Pourquoi la question des ventes d’armes et des transferts de fonds n’apparaît pas ?
En janvier, Le Monde révélait, grâce à l’accès de François Graner, physicien et directeur de recherches au CNRS, aux archives personnelles de François Mitterrand, que deux représentants de la société Thomson Brandt Armements (TBA) avaient été reçus, le 15 février 1994, par l’ambassadeur de France à Kigali. Malgré les accords d’Arusha, dont l’article II stipule « la suspension des approvisionnements en munitions et en tout autre matériel de guerre sur le terrain », ils ont alors discuté d’une livraison d’armes, portant notamment sur 2 000 projectiles de 120 mm pour mortiers. L’ambassadeur estimait que la livraison pourrait aboutir « dans les quatre semaines suivant la mise en place du paiement ».
Ce document sensible n’apparaît pas dans le rapport Duclert, de même que ceux évoqués par le journaliste Patrick de Saint-Exupéry en 2017, lorsqu’il assurait qu’un haut fonctionnaire français avait confié, dans un cercle restreint, avoir trouvé dans les archives des documents indiquant qu’ordre avait été donné de réarmer les Hutu qui franchissaient la frontière vers le Zaïre, actuelle République démocratique du Congo, pendant la première quinzaine de juillet 1994. Cet ordre aurait été transmis aux militaires de l’opération « Turquoise », décidée par la France sur mandat de l’ONU et dont la finalité reste très contestée. Selon Patrick de Saint-Exupéry, le haut fonctionnaire aurait également mentionné des droits de retrait que des militaires auraient invoqués pour désobéir aux ordres. Mais les historiens de la commission Duclert n’en ont trouvé aucune trace.

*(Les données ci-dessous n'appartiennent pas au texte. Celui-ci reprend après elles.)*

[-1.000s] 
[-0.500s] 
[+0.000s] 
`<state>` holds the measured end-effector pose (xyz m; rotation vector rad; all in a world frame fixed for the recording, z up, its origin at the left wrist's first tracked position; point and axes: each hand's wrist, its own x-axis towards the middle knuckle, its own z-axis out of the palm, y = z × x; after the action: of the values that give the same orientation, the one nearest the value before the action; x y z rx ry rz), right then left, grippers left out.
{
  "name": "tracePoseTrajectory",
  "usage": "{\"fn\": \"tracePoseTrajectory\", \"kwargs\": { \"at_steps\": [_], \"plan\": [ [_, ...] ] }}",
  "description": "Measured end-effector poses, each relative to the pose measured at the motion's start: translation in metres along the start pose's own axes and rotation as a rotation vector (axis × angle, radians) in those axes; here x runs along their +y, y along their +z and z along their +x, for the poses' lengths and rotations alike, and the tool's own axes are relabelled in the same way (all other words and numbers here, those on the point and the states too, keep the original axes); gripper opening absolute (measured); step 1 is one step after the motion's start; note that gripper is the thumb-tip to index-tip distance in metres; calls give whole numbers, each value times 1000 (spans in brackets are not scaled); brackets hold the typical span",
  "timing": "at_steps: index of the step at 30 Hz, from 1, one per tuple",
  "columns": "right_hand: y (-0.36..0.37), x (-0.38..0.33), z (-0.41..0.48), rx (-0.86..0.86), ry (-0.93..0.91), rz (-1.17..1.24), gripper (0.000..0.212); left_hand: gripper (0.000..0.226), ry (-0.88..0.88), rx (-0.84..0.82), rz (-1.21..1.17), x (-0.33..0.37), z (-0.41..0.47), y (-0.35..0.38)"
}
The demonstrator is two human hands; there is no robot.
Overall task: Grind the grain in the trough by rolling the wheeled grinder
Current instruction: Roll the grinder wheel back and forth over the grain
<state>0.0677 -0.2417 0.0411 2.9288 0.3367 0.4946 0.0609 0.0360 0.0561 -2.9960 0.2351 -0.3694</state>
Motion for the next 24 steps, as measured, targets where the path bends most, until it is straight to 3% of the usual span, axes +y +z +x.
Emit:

En août 2017, enfin, une information judiciaire visant BNP Paribas a été ouverte pour « complicité de génocide et complicité de crimes contre l’humanité », à la suite d’une plainte déposée par plusieurs ONG. La banque est accusée d’avoir accepté de transférer, en juin 1994, 1,3 million de dollars (1,1 million d’euros) d’un compte de sa cliente la Banque nationale du Rwanda (BNR) vers le compte suisse de Willem Tertius Ehlers, propriétaire sud-africain d’une société en courtage d’armes. Le rapport Duclert n’en fait pas mention.